Task statement:
Go through the listing beneath and show each line containing the string "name".

Material provided:
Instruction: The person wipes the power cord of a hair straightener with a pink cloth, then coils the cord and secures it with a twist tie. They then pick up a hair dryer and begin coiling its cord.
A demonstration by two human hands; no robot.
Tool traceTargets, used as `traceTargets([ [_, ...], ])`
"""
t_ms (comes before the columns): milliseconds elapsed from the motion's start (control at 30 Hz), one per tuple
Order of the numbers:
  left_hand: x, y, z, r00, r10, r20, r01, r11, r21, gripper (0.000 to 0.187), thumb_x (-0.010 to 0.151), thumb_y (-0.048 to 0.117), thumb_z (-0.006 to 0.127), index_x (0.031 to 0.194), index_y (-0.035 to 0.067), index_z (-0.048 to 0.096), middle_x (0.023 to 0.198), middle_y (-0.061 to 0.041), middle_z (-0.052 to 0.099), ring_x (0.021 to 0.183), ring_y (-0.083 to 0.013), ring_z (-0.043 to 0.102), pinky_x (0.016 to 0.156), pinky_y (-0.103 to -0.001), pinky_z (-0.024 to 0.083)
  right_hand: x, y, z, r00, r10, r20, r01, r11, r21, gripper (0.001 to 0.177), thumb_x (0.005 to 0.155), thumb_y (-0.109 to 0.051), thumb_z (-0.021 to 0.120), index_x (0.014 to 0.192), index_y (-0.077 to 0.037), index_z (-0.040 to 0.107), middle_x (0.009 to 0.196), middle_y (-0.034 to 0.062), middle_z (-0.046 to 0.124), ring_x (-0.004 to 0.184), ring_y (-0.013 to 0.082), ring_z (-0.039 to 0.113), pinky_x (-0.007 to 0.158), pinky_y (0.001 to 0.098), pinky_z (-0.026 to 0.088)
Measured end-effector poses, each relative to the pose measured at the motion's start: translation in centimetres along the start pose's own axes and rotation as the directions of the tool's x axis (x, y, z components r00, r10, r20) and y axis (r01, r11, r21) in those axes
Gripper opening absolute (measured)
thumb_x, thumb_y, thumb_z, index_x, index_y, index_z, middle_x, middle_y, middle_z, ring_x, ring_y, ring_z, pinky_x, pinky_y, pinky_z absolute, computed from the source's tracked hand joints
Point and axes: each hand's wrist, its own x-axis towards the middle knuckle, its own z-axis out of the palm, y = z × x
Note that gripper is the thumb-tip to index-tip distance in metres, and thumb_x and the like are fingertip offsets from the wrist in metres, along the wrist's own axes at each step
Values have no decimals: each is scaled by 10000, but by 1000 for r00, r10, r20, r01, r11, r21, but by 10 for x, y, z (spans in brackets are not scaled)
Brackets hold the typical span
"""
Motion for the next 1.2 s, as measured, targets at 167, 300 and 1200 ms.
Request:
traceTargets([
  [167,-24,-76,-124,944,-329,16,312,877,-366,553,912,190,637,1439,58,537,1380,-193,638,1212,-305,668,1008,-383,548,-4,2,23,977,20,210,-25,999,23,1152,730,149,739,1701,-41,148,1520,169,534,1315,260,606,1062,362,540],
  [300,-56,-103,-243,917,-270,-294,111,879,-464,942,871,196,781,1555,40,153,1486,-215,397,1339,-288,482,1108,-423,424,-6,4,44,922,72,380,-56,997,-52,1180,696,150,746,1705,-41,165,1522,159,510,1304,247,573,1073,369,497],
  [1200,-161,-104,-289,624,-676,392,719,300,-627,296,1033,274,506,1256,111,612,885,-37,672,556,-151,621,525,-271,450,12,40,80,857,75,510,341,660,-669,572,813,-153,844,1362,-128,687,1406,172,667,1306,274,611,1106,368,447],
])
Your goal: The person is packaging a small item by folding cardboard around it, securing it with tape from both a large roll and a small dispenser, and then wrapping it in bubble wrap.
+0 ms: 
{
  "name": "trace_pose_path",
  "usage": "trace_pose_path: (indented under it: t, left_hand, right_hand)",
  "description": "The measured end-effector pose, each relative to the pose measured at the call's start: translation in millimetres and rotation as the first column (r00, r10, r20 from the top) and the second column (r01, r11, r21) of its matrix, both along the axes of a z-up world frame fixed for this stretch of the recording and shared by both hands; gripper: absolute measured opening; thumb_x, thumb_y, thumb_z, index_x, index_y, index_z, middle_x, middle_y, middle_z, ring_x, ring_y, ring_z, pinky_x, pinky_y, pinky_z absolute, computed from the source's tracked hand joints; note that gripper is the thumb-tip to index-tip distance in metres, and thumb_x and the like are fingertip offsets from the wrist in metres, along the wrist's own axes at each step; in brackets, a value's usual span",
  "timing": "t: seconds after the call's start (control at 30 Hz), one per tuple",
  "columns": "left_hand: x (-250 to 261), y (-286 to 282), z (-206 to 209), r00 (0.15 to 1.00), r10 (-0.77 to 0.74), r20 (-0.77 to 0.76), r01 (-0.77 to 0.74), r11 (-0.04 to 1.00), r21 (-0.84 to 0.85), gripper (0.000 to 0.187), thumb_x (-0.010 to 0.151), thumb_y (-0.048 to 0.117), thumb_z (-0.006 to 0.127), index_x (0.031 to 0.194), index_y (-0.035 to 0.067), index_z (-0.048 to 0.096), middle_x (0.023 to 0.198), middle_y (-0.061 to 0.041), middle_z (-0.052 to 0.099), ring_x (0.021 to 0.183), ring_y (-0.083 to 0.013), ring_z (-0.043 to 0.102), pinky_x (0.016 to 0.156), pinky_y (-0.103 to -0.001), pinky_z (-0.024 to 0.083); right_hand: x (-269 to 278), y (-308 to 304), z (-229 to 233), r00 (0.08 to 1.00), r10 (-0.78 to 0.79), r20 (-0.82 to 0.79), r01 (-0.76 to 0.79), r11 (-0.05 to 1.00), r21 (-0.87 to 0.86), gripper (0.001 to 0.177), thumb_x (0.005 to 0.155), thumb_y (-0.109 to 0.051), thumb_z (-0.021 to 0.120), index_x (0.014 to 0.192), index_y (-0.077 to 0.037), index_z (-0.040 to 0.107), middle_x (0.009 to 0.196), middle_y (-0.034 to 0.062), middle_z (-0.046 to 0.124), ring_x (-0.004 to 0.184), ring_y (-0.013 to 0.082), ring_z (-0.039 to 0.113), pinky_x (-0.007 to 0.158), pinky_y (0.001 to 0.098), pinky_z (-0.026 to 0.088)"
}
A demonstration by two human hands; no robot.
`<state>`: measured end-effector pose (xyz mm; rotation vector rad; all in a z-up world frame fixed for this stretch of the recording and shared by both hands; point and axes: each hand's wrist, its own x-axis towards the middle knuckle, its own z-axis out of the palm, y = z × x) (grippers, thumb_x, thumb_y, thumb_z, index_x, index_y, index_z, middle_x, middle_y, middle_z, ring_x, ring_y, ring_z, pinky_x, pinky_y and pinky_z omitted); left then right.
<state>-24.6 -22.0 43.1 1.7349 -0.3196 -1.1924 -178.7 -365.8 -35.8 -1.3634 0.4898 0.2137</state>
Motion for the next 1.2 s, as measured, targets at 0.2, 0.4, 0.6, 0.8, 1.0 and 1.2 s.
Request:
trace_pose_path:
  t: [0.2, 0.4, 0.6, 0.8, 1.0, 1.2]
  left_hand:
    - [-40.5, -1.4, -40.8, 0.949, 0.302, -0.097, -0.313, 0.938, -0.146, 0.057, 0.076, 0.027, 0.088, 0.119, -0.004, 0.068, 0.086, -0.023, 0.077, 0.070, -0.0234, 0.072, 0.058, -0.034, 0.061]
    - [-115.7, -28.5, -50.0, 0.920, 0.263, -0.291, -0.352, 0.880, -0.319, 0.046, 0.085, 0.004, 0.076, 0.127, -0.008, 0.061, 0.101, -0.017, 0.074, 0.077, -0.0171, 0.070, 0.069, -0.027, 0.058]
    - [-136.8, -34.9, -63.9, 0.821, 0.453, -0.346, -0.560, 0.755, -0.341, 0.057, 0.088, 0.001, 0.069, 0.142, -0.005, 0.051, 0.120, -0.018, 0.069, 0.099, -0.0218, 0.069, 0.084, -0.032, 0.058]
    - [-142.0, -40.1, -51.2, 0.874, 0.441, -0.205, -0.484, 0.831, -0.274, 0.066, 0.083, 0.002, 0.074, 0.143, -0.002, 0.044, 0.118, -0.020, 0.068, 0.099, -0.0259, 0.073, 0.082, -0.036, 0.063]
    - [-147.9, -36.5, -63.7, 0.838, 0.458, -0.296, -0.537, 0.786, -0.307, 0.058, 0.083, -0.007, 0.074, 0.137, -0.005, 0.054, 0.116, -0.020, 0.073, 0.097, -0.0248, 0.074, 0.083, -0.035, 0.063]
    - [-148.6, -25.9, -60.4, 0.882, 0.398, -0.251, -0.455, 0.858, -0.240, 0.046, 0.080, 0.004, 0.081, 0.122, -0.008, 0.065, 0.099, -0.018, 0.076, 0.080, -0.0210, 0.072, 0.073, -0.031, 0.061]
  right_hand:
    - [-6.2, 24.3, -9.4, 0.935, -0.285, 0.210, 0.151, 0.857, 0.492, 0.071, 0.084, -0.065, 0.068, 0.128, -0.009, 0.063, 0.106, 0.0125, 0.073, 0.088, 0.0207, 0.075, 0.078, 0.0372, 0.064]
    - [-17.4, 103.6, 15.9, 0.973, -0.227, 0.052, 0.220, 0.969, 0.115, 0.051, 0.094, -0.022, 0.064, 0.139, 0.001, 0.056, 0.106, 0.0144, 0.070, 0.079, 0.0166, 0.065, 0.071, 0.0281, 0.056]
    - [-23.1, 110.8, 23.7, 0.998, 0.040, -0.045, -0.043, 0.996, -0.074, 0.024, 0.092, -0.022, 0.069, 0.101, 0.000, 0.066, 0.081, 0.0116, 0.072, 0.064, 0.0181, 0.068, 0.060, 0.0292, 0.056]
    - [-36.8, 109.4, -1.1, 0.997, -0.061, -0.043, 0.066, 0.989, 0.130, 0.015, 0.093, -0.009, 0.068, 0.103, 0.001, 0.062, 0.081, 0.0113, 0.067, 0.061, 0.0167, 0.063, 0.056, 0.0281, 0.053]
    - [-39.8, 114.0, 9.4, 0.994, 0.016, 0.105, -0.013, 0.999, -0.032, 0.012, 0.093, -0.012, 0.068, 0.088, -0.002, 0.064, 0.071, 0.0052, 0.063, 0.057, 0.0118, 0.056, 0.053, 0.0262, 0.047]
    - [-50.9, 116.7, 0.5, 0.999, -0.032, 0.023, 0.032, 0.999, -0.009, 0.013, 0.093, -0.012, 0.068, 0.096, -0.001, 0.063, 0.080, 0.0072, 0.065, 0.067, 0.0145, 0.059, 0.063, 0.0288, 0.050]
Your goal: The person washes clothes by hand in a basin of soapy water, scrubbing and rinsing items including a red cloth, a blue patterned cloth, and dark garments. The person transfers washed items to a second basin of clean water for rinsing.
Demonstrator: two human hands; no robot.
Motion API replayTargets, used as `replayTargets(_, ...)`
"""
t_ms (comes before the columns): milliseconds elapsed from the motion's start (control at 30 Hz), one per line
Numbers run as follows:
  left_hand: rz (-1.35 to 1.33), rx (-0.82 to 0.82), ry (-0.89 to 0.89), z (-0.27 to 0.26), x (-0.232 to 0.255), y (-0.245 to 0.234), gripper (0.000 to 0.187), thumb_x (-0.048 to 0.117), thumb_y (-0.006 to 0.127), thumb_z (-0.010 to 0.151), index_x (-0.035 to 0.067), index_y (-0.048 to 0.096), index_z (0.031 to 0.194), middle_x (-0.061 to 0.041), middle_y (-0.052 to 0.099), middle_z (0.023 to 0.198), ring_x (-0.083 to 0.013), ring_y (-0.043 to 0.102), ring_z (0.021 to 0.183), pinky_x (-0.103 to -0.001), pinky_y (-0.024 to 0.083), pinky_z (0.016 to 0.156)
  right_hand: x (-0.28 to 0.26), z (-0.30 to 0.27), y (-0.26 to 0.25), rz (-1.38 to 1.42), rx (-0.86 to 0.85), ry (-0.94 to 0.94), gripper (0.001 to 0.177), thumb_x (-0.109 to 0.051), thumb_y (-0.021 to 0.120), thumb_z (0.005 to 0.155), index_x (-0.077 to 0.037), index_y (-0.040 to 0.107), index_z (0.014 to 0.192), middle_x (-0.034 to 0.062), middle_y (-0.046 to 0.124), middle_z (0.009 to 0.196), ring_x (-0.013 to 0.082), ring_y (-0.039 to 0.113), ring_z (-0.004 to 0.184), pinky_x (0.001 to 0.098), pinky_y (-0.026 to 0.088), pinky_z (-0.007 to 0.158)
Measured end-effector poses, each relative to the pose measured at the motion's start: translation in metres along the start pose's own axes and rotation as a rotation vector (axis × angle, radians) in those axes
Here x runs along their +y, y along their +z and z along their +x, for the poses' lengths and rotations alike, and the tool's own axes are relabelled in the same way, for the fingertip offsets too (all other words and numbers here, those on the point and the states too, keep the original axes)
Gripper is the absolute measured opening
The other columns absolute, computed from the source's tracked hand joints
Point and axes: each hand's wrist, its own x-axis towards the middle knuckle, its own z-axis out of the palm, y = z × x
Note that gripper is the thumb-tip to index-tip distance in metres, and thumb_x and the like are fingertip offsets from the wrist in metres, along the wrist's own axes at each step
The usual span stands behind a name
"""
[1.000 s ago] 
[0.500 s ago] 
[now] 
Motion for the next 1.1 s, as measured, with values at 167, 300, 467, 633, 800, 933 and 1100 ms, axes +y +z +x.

Final answer:
  "name": "trace_pose_path",
The usual span stands behind a name

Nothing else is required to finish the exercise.